Mahfud dengan Dawuk: Kisah Kelabu dari Rumbuk Randu di kategori prosa sebelumnya bersaing dengan empat karya finalis lain yakni, Bakat Menggonggong karya Dea Anugrah, Calabai, Perempuan dalam Tubuh Lelaki karya Pepi Al- Bayqunie, Lengking Burung Kasuari karya Nunuk Y. Kusmiana dan Telembuk, dangdut dan kisah yang keparat karya Kedung Darma Romansha.

Sementara itu, Kiki Sulistyo lewat buku puisinya berjudul Di Ampenan, Apalagi yang Kau Cari? berhasil mengalahkan empat finalis kategori puisi lainnya, seperti Badrul Mustafa, Badrul Mustafa, Badrul Mustafa karya Heru Joni Putra, Penyair Revolusioner karya Deddy Arsya, Rahasia Dapur Bahagia karya Hasta Indriyana dan Tamasya Cikaracak karya Toni Lesmana.

Untuk kategori baru, karya perdana atau kedua, walau tidak berhasil unggul di kategori prosa, Lengking Burung Kasuari karya Nunuk Y. Kusmiana berhasil ungguli karya-karya seperti, Badrul Mustafa, Badrul Mustafa, Badrul Mustafa karya Heru Joni Putra, Pertanyaan-Pertanyaan tentang Dunia karya Mutia Sukma, Pledoi Malin Kundang karya Indrian Koto dan Seikat Kisah Tentang Yang Bohong – kumpulan cerpen karya Berto Tukan.

Diakui oleh ketua juri KSK ke-17 Geger Riyanto, bahwa dewan juri KSK tahun ini mencoba menelusuri karya-karya yang memperlihatkan keandalan dalam “menyiksa bahasa”. Bagi Riyanto, dalam kerja kepengarangannya, pengarang melakukan tindak kekerasan, ia adalah pendobrak serta segala hal yang menunaikan segala definisi seorang penghancur. Akan tetapi, Riyanto menambahkan bahwa perbuatan yang dilakukan pengarang itu tidak semata ditujukan kepada pembaca atau berakhir meninggalkan mereka dalam kehampaan. Pengarang melakukan kekerasan kepada sesuatu yang lebih besar dari dirinya sendiri atau pembaca-bahasa, ideologi, kekuasaan-yang mengubur kenyataan, kerawanan, serta potensi-potensi mentransformasi tatanan yang jumud. Dan di ujung dari kekerasan yang dilakukan pengarang, apa-apa yang terpendam tersebut mengemuka.

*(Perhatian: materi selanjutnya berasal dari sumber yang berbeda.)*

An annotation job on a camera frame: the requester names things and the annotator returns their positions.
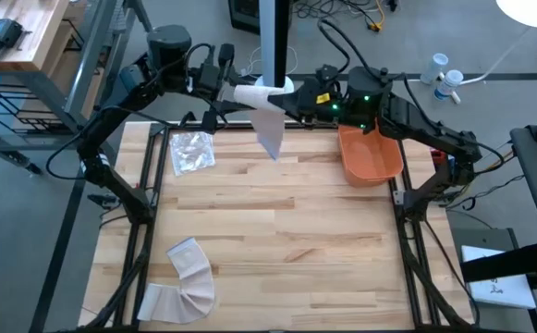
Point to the black computer tower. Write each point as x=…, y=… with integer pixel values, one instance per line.
x=245, y=14

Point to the plain white plastic bottle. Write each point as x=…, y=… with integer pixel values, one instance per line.
x=434, y=67

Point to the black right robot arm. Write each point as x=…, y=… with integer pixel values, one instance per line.
x=434, y=139

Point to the white round side table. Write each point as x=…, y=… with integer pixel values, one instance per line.
x=531, y=11

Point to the white papers on side table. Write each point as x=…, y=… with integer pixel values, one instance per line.
x=504, y=291

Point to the white bottle blue label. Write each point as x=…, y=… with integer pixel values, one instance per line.
x=448, y=83

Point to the wooden workbench grey legs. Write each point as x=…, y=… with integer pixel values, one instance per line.
x=37, y=28

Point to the clear plastic bag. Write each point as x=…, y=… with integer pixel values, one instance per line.
x=191, y=152

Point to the black tool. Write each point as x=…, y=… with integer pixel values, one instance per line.
x=4, y=34

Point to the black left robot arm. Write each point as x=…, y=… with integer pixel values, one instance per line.
x=115, y=189

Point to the grey black camera mount post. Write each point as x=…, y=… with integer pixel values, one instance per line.
x=275, y=41

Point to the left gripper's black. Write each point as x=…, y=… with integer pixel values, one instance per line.
x=212, y=81

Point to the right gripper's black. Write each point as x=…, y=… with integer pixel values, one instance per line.
x=323, y=108

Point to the orange plastic bin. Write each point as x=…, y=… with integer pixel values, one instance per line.
x=369, y=162

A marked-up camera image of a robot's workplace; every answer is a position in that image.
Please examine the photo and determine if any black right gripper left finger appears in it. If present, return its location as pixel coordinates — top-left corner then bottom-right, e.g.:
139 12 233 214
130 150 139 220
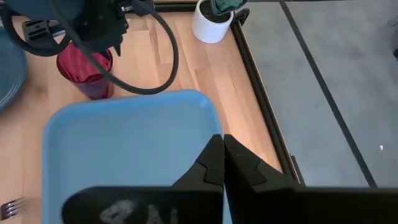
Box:
61 134 225 224

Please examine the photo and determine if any red faceted plastic cup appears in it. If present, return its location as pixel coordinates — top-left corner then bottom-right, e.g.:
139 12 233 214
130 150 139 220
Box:
56 42 114 100

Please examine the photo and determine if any green plant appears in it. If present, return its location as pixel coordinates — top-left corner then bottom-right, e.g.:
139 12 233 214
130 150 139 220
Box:
210 0 249 17

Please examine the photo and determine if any black table edge frame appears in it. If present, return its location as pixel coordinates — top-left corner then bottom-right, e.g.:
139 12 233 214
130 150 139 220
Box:
154 0 307 187

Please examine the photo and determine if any light blue plastic tray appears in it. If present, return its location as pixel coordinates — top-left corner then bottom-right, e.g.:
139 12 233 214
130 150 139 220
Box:
41 89 233 224

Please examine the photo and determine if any dark blue ribbed plate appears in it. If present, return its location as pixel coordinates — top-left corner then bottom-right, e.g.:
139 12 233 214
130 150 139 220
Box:
0 26 28 114

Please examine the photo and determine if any white round plant pot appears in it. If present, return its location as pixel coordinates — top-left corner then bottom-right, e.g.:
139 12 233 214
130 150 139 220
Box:
192 0 234 44

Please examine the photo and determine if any metal fork with orange handle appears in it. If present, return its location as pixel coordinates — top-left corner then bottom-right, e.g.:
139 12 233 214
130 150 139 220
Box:
0 197 25 221

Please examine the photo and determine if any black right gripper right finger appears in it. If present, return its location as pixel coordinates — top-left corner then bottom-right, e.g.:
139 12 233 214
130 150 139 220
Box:
223 134 398 224

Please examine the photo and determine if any black floor tape line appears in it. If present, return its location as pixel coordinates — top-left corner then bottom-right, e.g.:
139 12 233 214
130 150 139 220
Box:
278 0 379 189

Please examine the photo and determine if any black slotted camera mount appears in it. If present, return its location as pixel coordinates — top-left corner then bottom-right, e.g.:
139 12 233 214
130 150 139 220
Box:
21 19 67 44

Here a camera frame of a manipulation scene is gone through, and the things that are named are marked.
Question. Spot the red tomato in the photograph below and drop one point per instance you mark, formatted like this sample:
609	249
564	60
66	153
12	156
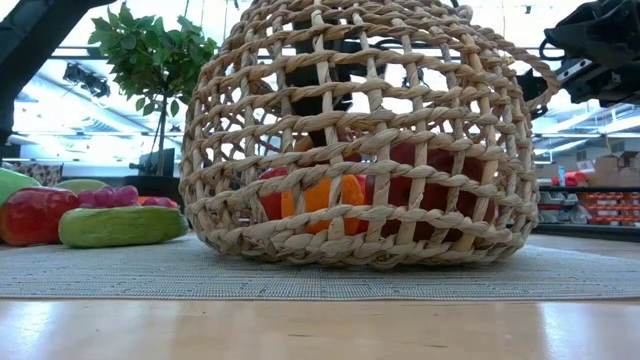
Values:
364	184

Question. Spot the orange bell pepper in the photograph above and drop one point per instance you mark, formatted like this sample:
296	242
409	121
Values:
317	200

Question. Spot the red bell pepper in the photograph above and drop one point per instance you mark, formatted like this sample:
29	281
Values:
272	205

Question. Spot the red pomegranate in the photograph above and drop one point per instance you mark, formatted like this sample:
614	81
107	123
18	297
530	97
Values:
435	197

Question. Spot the green pear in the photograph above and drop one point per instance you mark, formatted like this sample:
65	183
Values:
80	185

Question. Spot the small red apple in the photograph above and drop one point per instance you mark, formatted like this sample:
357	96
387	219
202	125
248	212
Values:
35	217

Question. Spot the green apple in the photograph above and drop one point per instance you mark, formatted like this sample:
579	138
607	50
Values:
12	182

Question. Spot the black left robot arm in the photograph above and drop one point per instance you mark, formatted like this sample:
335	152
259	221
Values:
25	45

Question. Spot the blue bottle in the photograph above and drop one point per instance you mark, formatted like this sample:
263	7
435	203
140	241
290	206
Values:
561	177

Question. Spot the red background item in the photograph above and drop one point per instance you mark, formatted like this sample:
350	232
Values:
577	179

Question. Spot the cardboard box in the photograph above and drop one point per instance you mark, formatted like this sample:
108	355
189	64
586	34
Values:
617	172

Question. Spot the shelf rack with orange bins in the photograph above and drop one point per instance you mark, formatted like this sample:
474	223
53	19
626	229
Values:
600	206

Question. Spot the green potted plant, black pot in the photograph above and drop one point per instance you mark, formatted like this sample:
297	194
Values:
155	55

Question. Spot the black equipment box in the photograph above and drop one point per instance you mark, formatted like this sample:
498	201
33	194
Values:
145	162

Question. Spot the red and orange mango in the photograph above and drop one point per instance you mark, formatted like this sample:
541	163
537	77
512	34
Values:
160	202

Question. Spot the green cucumber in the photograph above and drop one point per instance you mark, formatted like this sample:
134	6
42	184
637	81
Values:
125	227

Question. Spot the black ceiling-mounted device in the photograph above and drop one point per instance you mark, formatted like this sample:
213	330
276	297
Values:
87	80

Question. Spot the purple grape bunch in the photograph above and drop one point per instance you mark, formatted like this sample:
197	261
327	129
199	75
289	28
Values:
107	197

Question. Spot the grey woven placemat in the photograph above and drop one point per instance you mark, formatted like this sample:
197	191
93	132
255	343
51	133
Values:
150	275

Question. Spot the patterned box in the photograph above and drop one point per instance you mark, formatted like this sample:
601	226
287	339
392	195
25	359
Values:
42	175

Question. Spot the black overhead frame beam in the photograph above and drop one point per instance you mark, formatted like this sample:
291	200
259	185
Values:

“Karenanya, tidak ada ungkapan yang lebih padan untuk menggambarkan tanggung jawab pengarang dibandingkan apa yang pernah disampaikan oleh Elfriede Jelinek, bahwa ‘bahasa’, menurut Jelinek perlu disiksa agar kebenaran tercapai. Chairil Anwar adalah seorang penyiksa bahasa. Tetapi, dengan menyiksa pula, ia memunculkan cara memikirkan, menghayati, dan menjad ‘aku’ yang terbayangkan sebelumnya,” tutur Riyanto pada pidato pengantarnya.

KSK menurut Riyanto ingin membantu menyampaikan atau mengekspos karya-karya semacam itu-mengeksposisi secara lebih memadai apa yang disebut Focault sebagai un livre-experience atau buku pengalaman.

Bagi Riyanto, pengarang sastra adalah figur yang berbeda dari ilmuwan. Mereka tidak diamanahi kewajiban mencari teori yang paling dekat dengan kebenaran lewat pengujian-pengujian laboraturium. Mereka berbeda pula dengan filsuf yang melakukannya dengan kerja-kerja spekulasi pikiran yang ketat. Tetapi, kata Riyanto, ia mempercayai bahwa kebenaran adalah wilayah kerja mereka-suatu lokus di mana mereka berkutat. Dengan cara-caranya sendiri, pengarang sastra berkomitmen kepadanya.